§ **The task**: Would you copy out each line of the records below that includes the word "from"?

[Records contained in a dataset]

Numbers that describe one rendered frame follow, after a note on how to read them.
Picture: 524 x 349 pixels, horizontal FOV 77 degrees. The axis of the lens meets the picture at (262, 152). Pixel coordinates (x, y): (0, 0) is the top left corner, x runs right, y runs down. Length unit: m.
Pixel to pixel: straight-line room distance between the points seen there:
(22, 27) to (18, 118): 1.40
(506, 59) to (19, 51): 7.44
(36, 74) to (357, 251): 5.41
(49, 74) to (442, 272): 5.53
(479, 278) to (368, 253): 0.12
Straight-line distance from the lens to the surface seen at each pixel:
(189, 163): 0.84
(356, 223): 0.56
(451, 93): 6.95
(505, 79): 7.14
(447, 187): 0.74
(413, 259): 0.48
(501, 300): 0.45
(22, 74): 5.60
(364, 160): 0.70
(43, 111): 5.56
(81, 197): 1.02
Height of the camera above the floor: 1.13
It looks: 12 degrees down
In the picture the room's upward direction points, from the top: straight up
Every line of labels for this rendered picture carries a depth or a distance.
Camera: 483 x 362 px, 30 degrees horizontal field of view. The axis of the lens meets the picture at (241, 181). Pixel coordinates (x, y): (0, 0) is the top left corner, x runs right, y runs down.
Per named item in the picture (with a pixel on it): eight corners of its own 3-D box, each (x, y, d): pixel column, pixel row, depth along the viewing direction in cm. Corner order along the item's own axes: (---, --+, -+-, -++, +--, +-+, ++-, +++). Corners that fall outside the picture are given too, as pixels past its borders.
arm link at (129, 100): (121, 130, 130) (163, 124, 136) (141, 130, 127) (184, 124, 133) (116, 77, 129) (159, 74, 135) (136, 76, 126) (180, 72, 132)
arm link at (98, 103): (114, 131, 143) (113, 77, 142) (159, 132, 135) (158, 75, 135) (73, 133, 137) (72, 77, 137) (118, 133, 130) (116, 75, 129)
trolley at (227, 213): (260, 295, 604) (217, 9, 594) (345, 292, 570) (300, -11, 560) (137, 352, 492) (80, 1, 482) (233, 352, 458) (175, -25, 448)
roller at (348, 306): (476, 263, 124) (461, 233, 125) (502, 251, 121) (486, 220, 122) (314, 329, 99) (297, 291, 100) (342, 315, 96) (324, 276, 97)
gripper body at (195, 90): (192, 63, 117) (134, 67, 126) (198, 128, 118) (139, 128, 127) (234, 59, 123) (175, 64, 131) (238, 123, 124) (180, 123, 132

§ **Output for this task**:
Straight-line distance from the lens to the surface seen at each pixel:
In the picture the room's upward direction points, from the top: straight up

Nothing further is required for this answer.